● **Exercise**
What follows is data; output all of it exactly as given.

################

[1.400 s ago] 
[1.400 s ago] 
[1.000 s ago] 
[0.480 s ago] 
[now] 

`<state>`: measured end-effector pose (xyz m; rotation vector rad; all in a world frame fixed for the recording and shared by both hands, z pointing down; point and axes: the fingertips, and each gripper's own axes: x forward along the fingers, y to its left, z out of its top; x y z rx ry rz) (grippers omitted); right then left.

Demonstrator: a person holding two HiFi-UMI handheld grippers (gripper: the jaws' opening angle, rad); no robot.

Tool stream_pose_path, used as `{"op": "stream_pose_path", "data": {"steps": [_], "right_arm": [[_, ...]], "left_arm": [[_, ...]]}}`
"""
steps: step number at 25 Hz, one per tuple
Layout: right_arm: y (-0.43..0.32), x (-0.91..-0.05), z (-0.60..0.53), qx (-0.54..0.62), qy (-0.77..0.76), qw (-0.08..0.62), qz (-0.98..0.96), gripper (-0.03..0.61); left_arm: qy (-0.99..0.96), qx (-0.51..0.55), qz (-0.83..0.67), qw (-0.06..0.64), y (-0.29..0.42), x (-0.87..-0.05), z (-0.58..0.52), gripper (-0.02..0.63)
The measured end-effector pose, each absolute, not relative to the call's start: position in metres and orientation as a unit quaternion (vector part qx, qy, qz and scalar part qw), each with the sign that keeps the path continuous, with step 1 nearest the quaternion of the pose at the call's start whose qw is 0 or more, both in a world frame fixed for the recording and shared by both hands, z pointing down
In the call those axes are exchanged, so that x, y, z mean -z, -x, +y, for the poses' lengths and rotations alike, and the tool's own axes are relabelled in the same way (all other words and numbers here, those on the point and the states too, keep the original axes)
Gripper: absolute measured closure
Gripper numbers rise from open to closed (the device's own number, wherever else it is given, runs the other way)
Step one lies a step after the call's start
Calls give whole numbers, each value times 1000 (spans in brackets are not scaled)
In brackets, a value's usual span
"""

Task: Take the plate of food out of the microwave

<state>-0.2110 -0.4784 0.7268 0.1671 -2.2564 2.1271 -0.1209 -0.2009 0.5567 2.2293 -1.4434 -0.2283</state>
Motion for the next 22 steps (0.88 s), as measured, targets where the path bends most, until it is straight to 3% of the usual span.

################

● **Answer box**
[1.400 s ago] 
[1.400 s ago] 
[1.000 s ago] 
[0.480 s ago] 
[now] 

`<state>`: measured end-effector pose (xyz m; rotation vector rad; all in a world frame fixed for the recording and shared by both hands, z pointing down; point and axes: the fingertips, and each gripper's own axes: x forward along the fingers, y to its left, z out of its top; x y z rx ry rz) (grippers omitted); right then left.

Demonstrator: a person holding two HiFi-UMI handheld grippers (gripper: the jaws' opening angle, rad); no robot.

Tool stream_pose_path, used as `{"op": "stream_pose_path", "data": {"steps": [_], "right_arm": [[_, ...]], "left_arm": [[_, ...]]}}`
"""
steps: step number at 25 Hz, one per tuple
Layout: right_arm: y (-0.43..0.32), x (-0.91..-0.05), z (-0.60..0.53), qx (-0.54..0.62), qy (-0.77..0.76), qw (-0.08..0.62), qz (-0.98..0.96), gripper (-0.03..0.61); left_arm: qy (-0.99..0.96), qx (-0.51..0.55), qz (-0.83..0.67), qw (-0.06..0.64), y (-0.29..0.42), x (-0.87..-0.05), z (-0.58..0.52), gripper (-0.02..0.63)
The measured end-effector pose, each absolute, not relative to the call's start: position in metres and orientation as a unit quaternion (vector part qx, qy, qz and scalar part qw), each with the sign that keeps the path continuous, with step 1 nearest the quaternion of the pose at the call's start whose qw is 0 or more, both in a world frame fixed for the recording and shared by both hands, z pointing down
In the call those axes are exchanged, so that x, y, z mean -z, -x, +y, for the poses' lengths and rotations alike, and the tool's own axes are relabelled in the same way (all other words and numbers here, those on the point and the states too, keep the original axes)
Gripper: absolute measured closure
Gripper numbers rise from open to closed (the device's own number, wherever else it is given, runs the other way)
Step one lies a step after the call's start
Calls give whole numbers, each value times 1000 (spans in brackets are not scaled)
In brackets, a value's usual span
"""

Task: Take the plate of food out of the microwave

<state>-0.2110 -0.4784 0.7268 0.1671 -2.2564 2.1271 -0.1209 -0.2009 0.5567 2.2293 -1.4434 -0.2283</state>
Motion for the next 22 steps (0.88 s), as measured, targets where the path bends most, until it is straight to 3% of the usual span.

The full answer has now been given.